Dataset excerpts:
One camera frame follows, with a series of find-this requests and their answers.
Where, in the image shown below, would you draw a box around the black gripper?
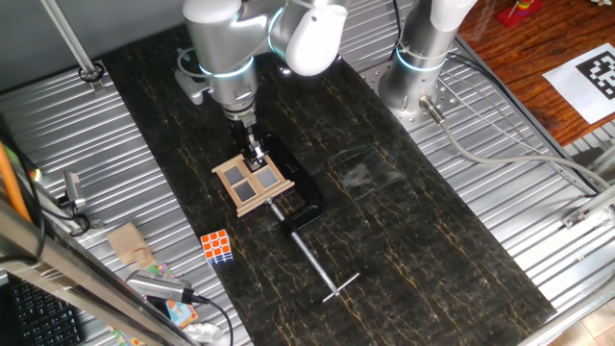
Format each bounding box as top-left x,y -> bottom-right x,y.
229,118 -> 267,170

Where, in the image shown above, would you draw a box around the small wooden sliding window model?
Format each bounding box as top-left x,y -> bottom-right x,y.
210,152 -> 296,218

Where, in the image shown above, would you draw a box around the black C-clamp with steel screw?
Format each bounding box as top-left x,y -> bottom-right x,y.
258,132 -> 360,304

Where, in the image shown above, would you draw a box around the orange and white Rubik's cube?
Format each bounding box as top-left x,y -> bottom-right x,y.
200,229 -> 235,266

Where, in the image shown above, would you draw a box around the black marble pattern mat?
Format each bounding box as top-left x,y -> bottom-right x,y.
102,9 -> 557,346

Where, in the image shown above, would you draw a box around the small wooden house block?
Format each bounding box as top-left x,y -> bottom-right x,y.
106,221 -> 158,269

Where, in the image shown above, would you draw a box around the colourful picture cards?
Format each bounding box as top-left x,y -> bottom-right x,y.
146,262 -> 199,329

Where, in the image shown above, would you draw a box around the crumpled white wrapper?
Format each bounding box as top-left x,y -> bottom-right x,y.
184,321 -> 225,345

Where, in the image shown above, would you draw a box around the slanted metal pole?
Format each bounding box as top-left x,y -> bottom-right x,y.
40,0 -> 107,93

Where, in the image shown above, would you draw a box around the orange pole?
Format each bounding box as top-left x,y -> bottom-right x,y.
0,141 -> 33,225

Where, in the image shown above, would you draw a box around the black keyboard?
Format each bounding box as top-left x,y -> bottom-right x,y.
9,278 -> 86,346

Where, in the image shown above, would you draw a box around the brown wooden table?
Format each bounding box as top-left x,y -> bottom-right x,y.
455,0 -> 615,148

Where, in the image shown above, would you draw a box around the white paper with black marker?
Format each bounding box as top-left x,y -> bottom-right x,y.
542,42 -> 615,125

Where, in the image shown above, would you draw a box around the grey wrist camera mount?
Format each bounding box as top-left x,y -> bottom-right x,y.
174,69 -> 213,106

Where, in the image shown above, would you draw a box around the thin grey wrist cable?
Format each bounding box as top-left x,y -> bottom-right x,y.
175,46 -> 210,80

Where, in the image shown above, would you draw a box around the silver depth camera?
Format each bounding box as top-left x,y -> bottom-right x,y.
125,269 -> 196,305

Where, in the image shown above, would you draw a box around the black camera cable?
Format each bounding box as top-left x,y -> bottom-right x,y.
191,293 -> 235,346

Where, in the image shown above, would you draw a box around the black cable ring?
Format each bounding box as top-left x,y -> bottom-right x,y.
78,61 -> 106,84

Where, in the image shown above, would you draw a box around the small grey mounted camera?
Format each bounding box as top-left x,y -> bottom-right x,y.
57,170 -> 87,210

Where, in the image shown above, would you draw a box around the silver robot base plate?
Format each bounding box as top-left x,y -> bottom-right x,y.
359,62 -> 463,134

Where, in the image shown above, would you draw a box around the steel frame beam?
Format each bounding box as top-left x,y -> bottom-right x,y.
0,199 -> 201,346

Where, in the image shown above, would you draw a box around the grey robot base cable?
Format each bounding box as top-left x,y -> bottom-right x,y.
420,95 -> 611,191

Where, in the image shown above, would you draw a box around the red ring stacking toy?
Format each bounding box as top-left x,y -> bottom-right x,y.
496,0 -> 544,29

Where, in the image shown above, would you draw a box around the aluminium corner bracket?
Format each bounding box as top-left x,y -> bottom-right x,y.
561,185 -> 615,230

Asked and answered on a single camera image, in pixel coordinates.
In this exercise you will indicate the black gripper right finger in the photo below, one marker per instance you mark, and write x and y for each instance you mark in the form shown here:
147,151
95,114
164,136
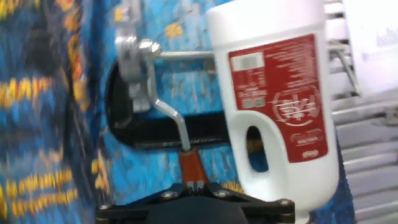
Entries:
255,207

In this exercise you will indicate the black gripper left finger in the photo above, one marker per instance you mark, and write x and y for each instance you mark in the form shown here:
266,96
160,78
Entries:
146,205

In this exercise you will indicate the black C-clamp silver screw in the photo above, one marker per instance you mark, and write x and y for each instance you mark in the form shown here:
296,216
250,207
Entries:
149,130

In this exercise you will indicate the white bottle red label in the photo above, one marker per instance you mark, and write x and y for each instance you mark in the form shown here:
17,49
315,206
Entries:
280,93

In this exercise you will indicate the blue starry painting cloth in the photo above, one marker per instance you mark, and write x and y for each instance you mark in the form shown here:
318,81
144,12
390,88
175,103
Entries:
46,124

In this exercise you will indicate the printed paper sheet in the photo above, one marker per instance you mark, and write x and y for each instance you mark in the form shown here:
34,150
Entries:
373,40

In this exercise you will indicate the silver lever bracket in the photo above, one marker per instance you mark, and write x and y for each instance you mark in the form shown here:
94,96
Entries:
130,62

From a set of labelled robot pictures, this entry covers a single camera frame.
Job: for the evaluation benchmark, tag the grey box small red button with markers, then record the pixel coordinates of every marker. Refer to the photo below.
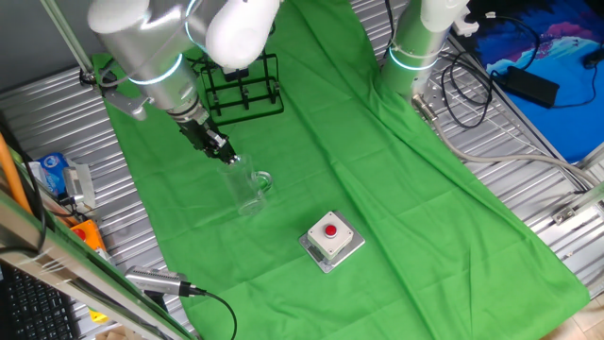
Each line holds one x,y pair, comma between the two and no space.
330,236

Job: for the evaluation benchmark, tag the orange box red button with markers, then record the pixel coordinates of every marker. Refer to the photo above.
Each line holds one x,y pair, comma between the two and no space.
89,236

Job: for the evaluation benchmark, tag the silver exterior camera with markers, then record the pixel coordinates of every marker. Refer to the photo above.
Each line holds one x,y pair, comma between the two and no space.
156,281

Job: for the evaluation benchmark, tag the black power adapter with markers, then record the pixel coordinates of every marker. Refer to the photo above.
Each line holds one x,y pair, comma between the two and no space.
528,86

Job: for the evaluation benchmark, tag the aluminium profile with bracket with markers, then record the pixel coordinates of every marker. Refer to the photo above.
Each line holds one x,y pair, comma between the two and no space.
580,203

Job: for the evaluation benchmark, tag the white ribbed device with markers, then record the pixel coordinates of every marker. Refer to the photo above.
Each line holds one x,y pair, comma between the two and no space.
78,181

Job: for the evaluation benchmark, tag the blue tissue pack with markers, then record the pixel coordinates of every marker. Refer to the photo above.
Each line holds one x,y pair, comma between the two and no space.
53,172

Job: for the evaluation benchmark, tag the red button box rear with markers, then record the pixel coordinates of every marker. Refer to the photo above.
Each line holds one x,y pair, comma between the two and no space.
354,246

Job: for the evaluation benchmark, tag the aluminium frame beam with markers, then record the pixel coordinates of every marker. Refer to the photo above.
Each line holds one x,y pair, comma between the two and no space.
71,278

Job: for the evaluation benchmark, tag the thin aluminium frame strut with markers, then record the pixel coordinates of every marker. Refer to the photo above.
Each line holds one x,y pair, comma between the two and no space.
66,35

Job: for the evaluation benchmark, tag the black computer mouse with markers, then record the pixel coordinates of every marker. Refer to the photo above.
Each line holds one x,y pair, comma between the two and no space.
594,59

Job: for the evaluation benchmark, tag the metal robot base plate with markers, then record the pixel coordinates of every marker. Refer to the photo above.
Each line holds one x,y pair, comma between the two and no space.
436,92

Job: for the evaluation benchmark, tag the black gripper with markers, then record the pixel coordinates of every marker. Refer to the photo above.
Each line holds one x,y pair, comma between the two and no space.
198,130

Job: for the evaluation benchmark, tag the black keyboard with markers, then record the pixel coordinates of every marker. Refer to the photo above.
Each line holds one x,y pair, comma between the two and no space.
33,307

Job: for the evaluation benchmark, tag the wooden block puzzle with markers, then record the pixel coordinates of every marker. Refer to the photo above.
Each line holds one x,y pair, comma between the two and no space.
111,335

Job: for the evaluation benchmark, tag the blue patterned desk mat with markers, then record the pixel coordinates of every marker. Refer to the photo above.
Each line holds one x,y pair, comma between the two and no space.
566,71

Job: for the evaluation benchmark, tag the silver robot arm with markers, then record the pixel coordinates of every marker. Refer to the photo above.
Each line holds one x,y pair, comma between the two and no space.
151,47

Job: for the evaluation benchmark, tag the green cloth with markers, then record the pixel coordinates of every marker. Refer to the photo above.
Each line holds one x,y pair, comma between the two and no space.
377,189

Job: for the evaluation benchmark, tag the blue white packet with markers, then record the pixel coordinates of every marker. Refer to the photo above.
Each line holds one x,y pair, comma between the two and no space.
35,175

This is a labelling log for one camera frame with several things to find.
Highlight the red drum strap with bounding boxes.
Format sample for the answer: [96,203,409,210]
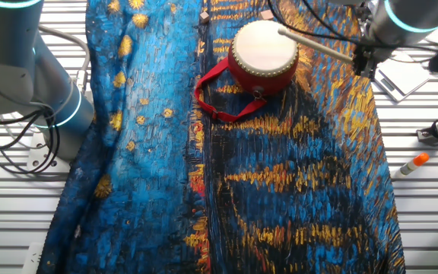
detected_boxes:
[194,56,269,123]

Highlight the black base cables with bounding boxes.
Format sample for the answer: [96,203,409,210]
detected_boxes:
[0,108,62,175]

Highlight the wooden drumstick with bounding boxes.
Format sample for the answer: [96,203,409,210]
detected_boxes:
[277,26,355,65]

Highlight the red drum white skin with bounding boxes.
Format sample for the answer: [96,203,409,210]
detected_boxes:
[227,19,300,98]

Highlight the white glue stick orange cap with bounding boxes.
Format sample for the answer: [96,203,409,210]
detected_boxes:
[393,152,430,179]

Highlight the blue yellow painted cloth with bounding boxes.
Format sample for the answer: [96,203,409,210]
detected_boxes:
[36,0,406,274]

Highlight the silver digital scale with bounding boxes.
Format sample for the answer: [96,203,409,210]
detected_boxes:
[370,53,431,103]

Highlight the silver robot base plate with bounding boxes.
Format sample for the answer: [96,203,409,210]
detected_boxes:
[26,135,71,173]

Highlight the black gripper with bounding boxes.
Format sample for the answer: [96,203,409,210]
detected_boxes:
[351,40,389,80]

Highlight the grey cable conduit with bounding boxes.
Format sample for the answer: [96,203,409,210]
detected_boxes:
[38,24,91,96]

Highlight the white plastic strip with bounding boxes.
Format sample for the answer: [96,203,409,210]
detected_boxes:
[21,242,45,274]

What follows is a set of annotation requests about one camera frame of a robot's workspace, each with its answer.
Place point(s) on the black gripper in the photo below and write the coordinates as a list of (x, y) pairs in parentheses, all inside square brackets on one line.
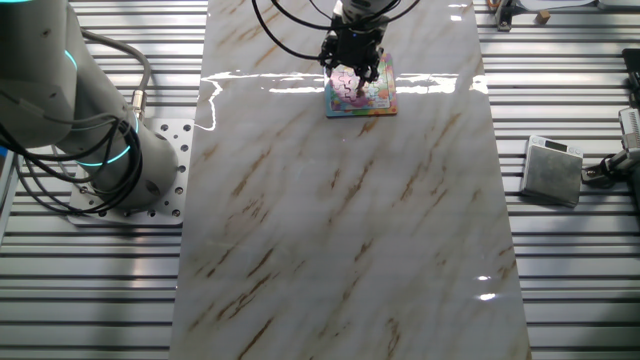
[(355, 47)]

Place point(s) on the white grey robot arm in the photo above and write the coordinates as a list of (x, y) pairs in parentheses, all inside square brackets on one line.
[(50, 100)]

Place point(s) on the colourful butterfly puzzle board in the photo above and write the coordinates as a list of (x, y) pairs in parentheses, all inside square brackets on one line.
[(380, 102)]

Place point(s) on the small orange object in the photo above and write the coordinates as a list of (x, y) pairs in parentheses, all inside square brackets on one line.
[(494, 3)]

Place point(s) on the black upright clamp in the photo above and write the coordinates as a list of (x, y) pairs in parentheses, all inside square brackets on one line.
[(505, 17)]

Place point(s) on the marble pattern board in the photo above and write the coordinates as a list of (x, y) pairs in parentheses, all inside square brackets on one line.
[(310, 240)]

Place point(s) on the small wooden block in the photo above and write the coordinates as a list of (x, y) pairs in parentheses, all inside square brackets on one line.
[(542, 17)]

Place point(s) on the silver digital scale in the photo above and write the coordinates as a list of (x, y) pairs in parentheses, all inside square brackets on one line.
[(550, 175)]

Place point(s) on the black metal clamp connector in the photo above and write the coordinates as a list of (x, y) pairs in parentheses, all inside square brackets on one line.
[(600, 172)]

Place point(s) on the grey flat object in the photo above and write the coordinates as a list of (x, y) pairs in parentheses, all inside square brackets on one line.
[(620, 4)]

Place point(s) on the black box device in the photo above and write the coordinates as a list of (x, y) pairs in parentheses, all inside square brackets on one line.
[(634, 65)]

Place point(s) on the grey ribbed device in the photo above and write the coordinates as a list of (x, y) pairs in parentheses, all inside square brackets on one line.
[(631, 125)]

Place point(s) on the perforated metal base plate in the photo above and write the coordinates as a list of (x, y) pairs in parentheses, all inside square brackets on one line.
[(172, 140)]

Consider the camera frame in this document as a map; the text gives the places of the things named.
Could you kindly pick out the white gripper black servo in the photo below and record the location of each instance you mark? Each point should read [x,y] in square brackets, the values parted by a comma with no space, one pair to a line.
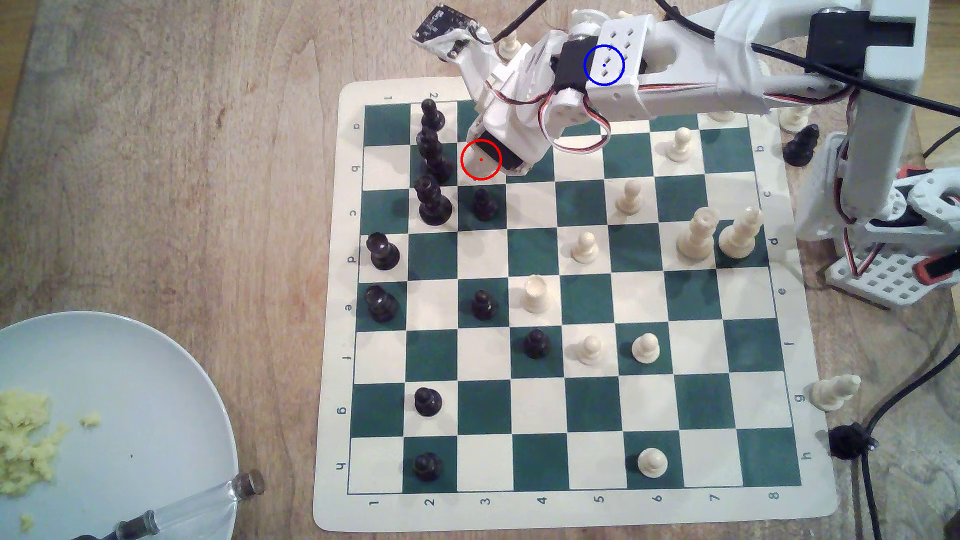
[492,156]

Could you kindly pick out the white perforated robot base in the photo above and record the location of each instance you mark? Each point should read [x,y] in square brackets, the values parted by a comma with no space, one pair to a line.
[892,277]

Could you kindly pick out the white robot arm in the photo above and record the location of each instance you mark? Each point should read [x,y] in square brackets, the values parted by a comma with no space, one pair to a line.
[885,112]

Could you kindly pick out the black chess pawn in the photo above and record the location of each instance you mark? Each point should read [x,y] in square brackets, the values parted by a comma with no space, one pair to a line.
[427,402]
[427,466]
[536,343]
[431,114]
[484,204]
[484,305]

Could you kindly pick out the tall black chess piece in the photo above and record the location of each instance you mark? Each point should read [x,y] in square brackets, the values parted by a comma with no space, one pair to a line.
[433,202]
[433,154]

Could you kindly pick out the green white chess mat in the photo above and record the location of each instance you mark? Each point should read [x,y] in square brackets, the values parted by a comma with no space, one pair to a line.
[487,255]

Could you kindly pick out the white chess rook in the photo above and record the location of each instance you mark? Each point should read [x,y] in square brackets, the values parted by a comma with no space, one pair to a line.
[722,117]
[536,294]

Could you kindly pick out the black chess rook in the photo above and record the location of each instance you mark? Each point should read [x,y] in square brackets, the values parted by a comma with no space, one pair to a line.
[383,251]

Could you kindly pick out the black chess knight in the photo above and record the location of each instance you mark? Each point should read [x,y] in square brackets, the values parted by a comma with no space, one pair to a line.
[382,304]

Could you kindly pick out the white chess bishop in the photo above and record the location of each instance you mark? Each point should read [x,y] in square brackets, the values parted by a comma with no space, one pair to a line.
[795,120]

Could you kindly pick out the black pawn off-board right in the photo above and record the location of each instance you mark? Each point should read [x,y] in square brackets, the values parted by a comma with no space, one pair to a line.
[800,146]

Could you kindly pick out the pale blue plate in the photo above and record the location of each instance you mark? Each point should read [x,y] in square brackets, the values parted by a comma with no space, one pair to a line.
[127,420]

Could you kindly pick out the small yellow food crumb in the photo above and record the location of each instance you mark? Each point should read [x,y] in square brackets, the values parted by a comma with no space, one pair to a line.
[26,522]
[90,420]

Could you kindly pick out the yellow food pile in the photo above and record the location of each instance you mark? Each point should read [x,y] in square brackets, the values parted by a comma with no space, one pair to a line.
[22,442]

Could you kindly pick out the black camera circuit board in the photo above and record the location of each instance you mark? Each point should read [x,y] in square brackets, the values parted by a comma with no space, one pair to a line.
[446,28]

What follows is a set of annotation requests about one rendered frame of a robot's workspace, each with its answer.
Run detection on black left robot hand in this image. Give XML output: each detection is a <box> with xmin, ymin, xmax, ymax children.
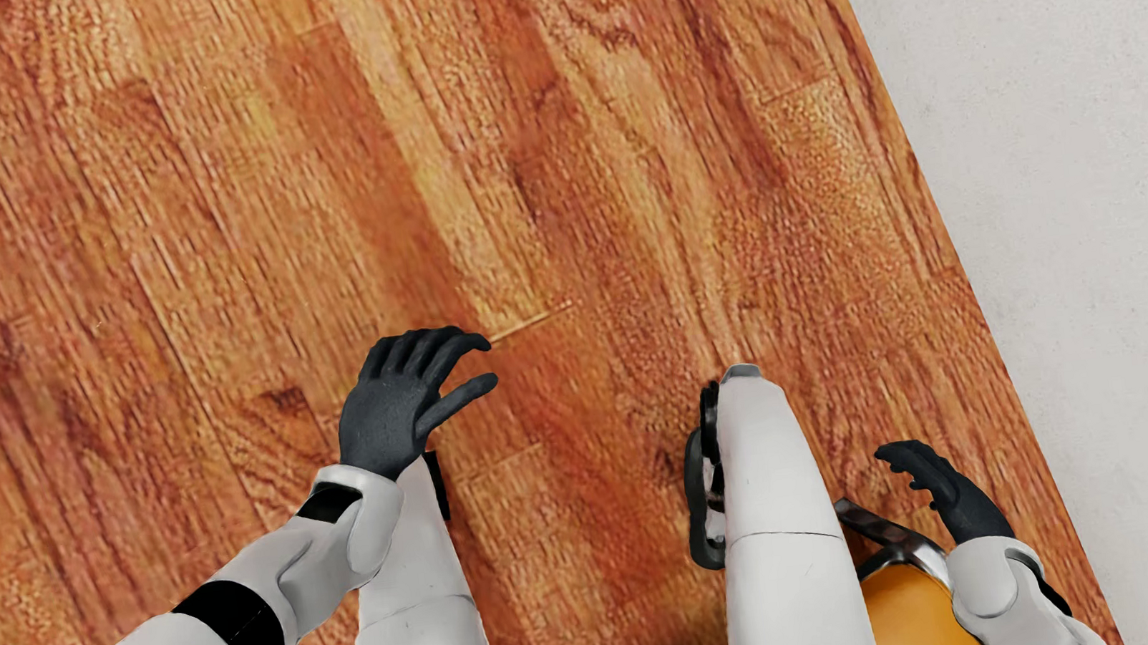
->
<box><xmin>326</xmin><ymin>321</ymin><xmax>510</xmax><ymax>489</ymax></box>

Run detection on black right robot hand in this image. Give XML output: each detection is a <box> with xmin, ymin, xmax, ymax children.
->
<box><xmin>872</xmin><ymin>429</ymin><xmax>1017</xmax><ymax>555</ymax></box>

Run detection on white right robot leg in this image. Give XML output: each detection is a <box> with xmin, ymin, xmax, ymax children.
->
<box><xmin>671</xmin><ymin>352</ymin><xmax>882</xmax><ymax>645</ymax></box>

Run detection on white robot leg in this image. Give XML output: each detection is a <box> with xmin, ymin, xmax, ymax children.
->
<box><xmin>671</xmin><ymin>352</ymin><xmax>882</xmax><ymax>645</ymax></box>
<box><xmin>329</xmin><ymin>445</ymin><xmax>506</xmax><ymax>645</ymax></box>

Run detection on white left robot leg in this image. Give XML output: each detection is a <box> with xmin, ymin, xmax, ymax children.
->
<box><xmin>329</xmin><ymin>445</ymin><xmax>506</xmax><ymax>645</ymax></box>

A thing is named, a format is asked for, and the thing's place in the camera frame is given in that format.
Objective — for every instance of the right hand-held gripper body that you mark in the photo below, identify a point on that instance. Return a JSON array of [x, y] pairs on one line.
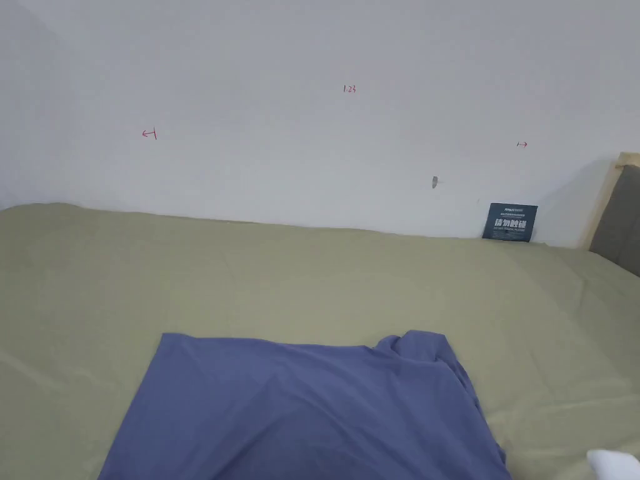
[[612, 464]]

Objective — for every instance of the dark blue printed card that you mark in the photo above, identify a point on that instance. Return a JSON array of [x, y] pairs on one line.
[[510, 223]]

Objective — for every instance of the blue shirt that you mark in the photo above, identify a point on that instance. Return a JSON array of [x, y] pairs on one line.
[[300, 410]]

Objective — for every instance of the bed with pale green sheet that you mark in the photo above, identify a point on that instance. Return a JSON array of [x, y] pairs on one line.
[[300, 280]]

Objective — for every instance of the grey padded headboard wooden frame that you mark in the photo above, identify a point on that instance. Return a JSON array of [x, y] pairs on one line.
[[620, 220]]

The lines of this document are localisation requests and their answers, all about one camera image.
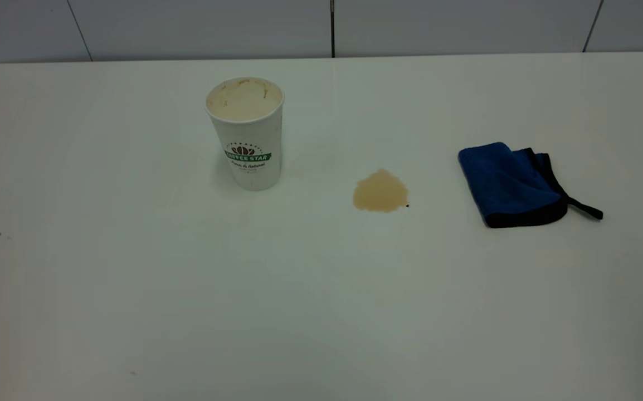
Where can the white paper coffee cup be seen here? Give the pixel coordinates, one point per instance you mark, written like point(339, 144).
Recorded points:
point(249, 139)

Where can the blue microfiber cloth black trim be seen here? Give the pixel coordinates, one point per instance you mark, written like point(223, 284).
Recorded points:
point(505, 184)

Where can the brown coffee spill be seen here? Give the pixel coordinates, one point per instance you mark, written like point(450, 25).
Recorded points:
point(380, 192)

● WORK TO COMPLETE
Looking at the records, state how many lines contain "wrist" and write nothing besides that number.

● EXERCISE SOLUTION
2